Thomas Anson II set about completely redeveloping the park, spurred on by a flood on the River Sow in February 1795 which destroyed many of the original Rococo park features.
As well as altering the landscape, Thomas Anson II also reworked his agricultural estate, adopting similar methods to those used by his father-in-law, Thomas Coke of Holkham, the pioneering agricultural improver. Anson also employed Nathaniel Kent one of the first, and highly influential, agricultural advisers.
In common with a number of neighbouring Staffordshire landowners at the end of the 18th century, Anson transformed the management of his land by adopting new techniques of production and animal husbandry, far exceeding all others in the county, in terms of both quality and scale.
Engineer and Architect Samuel Wyatt, whose family originated from Lichfield, was employed by Thomas Anson II to extend the house and create an impressive farm.
Wyatt began by enlarging the side wings of the house, and added a vast portico of eight Ionic columns, made from timber, slate and Coade stone in front of the front door. Wyatt had a fascination with new materials that were associated with the emerging industrial technology and faced the exterior walls with slate, polished and painted to look grey, like ashlar, and installed new window bars made from copper alloy.
Wyatt’s work was also designed to make the house more comfortable and the transformation of the entrance hall was particularly ingenious, creating an oval space from a square room, lined with scagliola columns. The same material was used in Wyatt’s new saloon which replaced Anson’s former dining room.
The most impressive space is the enormous red drawing room created in 1794. It remains Wyatt’s largest and grandest surviving interior. An impressive suite of seat furniture, almost identical to a set at Waddesdon and made by upholsterers to George III, was commissioned to furnish the interior.
Samuel Wyatt was tasked to design a model farm, Park Farm, and a walled kitchen garden, around 1805. Park Farm was located in the centre of the park, close to the Tower of the Winds, which Wyatt also partially converted into a functioning dairy. In the early 19th century, the farm operated on a grand scale with over 2,000 acres being cultivated.
Beyond the house, Thomas Anson II set about redeveloping the parkland and garden. He was spurred on by a flood on the River Sow in February 1795 which destroyed many of the original Rococo park features.
Between 1799–1805 landscaper John Webb was employed to repair the flood damage and to create a ‘naturalistic’ parkland design, more in keeping with Thomas' taste. Webb set about digging a new channel for the River Sow in 1804, creating an island on which you can now see the arboretum.
Webb established new plantations to create views and vistas through the parkland and then created three new carriage drives, to make an elegant approach with extensive views across Shugborough.

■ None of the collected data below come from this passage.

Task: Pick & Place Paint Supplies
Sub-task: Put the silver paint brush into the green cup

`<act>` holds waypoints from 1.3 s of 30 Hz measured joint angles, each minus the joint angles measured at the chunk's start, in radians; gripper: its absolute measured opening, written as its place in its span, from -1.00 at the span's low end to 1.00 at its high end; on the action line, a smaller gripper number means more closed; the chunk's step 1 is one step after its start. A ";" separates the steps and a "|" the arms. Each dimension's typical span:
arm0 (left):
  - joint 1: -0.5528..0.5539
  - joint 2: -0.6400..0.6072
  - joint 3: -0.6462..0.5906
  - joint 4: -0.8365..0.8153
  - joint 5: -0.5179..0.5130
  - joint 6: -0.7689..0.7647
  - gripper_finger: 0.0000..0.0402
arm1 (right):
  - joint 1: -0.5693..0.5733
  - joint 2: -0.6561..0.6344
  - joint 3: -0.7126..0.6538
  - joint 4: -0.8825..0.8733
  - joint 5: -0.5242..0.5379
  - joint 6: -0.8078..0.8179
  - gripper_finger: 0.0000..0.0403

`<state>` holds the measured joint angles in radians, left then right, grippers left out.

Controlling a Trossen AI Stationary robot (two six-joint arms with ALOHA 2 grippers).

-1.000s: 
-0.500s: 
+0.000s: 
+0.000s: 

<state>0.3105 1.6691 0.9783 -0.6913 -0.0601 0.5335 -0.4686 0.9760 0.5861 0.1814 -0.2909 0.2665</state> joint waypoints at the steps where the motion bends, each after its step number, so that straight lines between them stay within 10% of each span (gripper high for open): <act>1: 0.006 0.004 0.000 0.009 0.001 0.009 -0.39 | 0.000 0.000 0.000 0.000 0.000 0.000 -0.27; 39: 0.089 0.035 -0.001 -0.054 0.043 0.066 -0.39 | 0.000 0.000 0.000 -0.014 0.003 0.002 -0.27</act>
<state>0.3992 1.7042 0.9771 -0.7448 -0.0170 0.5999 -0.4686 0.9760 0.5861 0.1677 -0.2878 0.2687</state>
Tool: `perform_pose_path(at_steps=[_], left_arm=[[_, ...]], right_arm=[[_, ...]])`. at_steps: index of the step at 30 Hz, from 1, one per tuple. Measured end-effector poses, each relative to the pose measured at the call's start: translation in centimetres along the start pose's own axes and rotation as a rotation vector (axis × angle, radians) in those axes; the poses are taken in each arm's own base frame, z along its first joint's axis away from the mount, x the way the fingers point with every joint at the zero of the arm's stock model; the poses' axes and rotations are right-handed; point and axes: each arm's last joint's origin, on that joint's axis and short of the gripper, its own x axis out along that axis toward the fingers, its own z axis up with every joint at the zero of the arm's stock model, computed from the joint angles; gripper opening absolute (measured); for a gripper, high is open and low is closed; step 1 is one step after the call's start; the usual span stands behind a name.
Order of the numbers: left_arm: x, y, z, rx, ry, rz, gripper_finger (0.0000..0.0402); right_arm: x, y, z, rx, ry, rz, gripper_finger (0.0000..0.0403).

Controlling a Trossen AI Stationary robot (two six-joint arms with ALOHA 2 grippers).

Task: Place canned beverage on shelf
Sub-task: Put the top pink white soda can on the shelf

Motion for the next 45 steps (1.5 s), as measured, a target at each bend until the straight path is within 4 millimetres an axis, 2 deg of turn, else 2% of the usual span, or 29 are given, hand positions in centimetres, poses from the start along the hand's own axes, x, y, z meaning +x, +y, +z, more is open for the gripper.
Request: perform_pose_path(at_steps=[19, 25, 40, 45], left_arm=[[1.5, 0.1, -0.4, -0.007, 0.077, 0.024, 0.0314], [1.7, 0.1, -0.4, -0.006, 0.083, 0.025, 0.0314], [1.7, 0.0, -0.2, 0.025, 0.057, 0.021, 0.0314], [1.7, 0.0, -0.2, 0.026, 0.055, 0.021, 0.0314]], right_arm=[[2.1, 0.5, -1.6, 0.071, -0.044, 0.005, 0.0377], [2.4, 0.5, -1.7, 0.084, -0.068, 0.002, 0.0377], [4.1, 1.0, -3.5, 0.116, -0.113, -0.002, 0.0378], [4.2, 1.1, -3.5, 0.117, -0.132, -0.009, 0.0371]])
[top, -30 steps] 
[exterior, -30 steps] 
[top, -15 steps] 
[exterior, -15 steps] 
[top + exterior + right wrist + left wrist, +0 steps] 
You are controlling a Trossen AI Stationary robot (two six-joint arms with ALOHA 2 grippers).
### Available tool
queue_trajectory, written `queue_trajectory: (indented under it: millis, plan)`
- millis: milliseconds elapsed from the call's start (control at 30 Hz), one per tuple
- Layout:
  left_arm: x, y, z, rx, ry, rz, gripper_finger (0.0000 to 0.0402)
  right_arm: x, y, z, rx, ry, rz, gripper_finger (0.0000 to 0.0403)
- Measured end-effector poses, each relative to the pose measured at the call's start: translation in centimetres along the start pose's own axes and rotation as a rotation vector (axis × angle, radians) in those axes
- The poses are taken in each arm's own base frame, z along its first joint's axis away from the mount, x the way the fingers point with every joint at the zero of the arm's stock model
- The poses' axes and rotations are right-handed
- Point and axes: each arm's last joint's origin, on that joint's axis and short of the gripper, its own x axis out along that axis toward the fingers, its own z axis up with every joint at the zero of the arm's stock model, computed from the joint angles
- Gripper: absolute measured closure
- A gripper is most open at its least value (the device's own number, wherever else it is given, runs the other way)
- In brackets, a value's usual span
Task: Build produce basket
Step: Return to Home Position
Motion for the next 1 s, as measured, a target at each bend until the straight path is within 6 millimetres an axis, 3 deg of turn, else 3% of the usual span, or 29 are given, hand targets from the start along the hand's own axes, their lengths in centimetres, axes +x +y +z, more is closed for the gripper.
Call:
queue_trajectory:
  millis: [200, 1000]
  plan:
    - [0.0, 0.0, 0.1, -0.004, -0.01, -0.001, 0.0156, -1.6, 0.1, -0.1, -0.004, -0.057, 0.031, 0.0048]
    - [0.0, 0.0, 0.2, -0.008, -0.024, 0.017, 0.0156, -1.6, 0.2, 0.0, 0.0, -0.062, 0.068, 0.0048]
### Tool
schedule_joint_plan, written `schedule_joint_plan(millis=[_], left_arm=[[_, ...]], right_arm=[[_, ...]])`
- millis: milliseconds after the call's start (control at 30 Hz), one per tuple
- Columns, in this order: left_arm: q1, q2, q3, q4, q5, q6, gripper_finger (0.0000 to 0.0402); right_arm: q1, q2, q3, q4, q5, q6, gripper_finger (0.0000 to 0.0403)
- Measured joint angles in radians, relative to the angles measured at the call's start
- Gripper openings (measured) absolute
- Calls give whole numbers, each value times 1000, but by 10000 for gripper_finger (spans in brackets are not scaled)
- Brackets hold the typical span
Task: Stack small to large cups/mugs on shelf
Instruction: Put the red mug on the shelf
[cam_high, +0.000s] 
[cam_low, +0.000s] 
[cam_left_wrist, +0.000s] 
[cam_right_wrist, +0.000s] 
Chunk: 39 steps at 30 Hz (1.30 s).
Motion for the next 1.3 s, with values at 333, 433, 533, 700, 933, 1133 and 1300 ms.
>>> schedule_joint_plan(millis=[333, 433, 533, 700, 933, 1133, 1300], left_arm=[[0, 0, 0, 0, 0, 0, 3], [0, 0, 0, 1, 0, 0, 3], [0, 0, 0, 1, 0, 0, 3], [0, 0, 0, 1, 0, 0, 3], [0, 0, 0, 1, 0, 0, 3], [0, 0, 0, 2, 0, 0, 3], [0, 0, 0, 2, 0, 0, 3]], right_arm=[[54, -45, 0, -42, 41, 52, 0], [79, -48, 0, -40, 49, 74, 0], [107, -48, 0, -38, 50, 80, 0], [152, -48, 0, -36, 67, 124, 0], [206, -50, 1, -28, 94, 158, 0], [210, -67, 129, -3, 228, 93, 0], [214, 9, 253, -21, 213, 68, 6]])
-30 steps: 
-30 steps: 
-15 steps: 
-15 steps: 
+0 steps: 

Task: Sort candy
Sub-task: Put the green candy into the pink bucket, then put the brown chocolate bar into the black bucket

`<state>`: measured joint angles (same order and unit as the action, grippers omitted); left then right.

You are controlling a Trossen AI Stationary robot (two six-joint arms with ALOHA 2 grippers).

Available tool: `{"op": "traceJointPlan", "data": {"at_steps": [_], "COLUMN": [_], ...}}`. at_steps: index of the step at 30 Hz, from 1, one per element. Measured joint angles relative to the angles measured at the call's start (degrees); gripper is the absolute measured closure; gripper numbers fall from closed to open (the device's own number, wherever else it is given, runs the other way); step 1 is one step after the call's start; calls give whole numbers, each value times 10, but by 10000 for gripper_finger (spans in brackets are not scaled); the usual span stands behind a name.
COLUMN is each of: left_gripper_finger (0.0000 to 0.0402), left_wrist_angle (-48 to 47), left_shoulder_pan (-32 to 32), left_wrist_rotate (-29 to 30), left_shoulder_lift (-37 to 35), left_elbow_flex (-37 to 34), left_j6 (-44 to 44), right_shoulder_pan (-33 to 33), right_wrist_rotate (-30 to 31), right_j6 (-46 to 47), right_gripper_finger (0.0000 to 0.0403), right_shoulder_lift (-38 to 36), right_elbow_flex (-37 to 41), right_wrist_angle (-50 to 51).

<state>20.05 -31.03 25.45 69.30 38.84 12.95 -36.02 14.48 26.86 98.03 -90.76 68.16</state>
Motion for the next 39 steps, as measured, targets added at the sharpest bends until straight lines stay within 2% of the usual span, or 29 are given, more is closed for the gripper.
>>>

You can still enjoy Webb's walled garden. This garden was state of the art, designed to grow the finest quality produce for the tables of both the family and wider household. It included a large gardener’s house, with glasshouses for plants and flowers, together with a vinery, fruit stores and bothies.
This garden became a centre for education for budding horticulturalists. William Pitt described the garden as ‘an academy for the study of horticulture in which young men entered without pay to develop their skills and knowledge.’
The result of this was the creation of an estate and landscape which combined beauty with utility and reflected contemporary ideas of ‘Improvement’. With the survival of many of its components, the estate remains a highly significant example of this period in agricultural history and landscape design.